*About this exercise*. Return, exactly as written, every line from the first line of the data below through the line that contains "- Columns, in".

*Given data*.
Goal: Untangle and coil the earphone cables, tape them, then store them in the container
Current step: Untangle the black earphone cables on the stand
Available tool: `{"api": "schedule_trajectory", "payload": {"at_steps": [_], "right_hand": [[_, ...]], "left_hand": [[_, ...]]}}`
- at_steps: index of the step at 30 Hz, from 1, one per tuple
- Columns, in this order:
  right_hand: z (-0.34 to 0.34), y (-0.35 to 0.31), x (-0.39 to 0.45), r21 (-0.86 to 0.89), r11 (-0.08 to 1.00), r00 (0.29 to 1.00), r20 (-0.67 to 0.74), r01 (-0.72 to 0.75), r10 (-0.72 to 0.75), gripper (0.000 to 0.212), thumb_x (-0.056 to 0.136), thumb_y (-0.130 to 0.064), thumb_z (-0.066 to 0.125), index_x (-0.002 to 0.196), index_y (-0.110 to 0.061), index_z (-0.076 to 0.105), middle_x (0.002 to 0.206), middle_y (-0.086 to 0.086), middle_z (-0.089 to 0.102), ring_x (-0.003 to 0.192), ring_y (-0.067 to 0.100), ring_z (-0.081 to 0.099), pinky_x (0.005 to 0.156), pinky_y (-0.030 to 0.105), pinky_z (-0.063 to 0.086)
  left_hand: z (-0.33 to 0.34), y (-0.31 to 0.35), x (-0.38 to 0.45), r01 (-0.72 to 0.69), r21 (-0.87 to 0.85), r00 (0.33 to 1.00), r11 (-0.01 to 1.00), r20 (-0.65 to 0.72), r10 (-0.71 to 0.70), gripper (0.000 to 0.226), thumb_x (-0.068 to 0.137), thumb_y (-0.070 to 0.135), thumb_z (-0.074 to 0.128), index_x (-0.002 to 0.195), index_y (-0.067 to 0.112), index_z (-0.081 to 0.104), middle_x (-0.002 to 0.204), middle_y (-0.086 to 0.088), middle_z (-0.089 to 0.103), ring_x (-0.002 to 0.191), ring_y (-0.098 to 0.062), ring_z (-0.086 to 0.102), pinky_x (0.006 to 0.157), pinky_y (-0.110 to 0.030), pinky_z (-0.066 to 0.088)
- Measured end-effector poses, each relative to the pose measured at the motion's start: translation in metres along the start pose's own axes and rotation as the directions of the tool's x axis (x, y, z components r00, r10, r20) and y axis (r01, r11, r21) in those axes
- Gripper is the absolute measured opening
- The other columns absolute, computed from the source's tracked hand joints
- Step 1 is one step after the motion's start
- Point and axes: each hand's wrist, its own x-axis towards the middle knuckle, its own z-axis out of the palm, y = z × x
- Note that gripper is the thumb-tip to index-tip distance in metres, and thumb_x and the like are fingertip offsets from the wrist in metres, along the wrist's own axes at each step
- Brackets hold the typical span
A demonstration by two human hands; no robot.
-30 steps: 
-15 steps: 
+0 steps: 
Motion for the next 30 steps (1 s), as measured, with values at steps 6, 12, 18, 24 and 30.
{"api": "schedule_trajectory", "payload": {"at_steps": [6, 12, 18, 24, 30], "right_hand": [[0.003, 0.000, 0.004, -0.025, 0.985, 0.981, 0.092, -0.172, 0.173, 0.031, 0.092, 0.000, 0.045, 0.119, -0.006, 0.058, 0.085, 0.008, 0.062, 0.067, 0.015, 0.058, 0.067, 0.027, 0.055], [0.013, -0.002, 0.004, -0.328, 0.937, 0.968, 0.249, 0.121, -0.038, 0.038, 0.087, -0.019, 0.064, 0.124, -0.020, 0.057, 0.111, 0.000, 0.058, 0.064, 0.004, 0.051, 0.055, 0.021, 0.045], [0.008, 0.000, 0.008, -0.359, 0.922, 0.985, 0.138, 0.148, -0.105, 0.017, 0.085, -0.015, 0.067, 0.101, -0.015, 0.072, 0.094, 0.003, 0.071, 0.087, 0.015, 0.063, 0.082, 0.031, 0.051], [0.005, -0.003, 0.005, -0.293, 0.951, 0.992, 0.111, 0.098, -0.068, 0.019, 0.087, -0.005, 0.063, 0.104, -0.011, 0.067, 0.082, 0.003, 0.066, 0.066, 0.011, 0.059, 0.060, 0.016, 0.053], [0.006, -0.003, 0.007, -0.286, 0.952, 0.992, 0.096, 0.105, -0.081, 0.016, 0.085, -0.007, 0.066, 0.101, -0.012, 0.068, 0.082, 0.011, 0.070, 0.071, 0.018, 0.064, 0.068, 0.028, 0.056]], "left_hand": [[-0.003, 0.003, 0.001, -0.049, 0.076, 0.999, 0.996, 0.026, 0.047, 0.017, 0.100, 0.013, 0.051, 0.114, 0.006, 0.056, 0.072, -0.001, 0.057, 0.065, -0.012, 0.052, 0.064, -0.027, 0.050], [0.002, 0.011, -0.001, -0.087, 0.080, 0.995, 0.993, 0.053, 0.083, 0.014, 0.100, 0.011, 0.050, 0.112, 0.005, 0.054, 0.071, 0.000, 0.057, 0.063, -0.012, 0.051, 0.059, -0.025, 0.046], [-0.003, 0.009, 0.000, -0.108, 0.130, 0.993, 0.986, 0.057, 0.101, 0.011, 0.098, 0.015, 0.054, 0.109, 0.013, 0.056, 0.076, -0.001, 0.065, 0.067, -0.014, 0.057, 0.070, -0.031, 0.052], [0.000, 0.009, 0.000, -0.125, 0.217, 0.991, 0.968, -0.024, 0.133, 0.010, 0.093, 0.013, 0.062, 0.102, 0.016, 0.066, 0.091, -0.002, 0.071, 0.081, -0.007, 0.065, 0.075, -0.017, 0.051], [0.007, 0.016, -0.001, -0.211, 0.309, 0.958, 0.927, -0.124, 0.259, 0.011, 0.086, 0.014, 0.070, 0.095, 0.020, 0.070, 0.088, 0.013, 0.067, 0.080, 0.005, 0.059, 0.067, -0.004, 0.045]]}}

*Exercise output*.
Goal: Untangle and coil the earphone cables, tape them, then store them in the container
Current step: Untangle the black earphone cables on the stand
Available tool: `{"api": "schedule_trajectory", "payload": {"at_steps": [_], "right_hand": [[_, ...]], "left_hand": [[_, ...]]}}`
- at_steps: index of the step at 30 Hz, from 1, one per tuple
- Columns, in this order:

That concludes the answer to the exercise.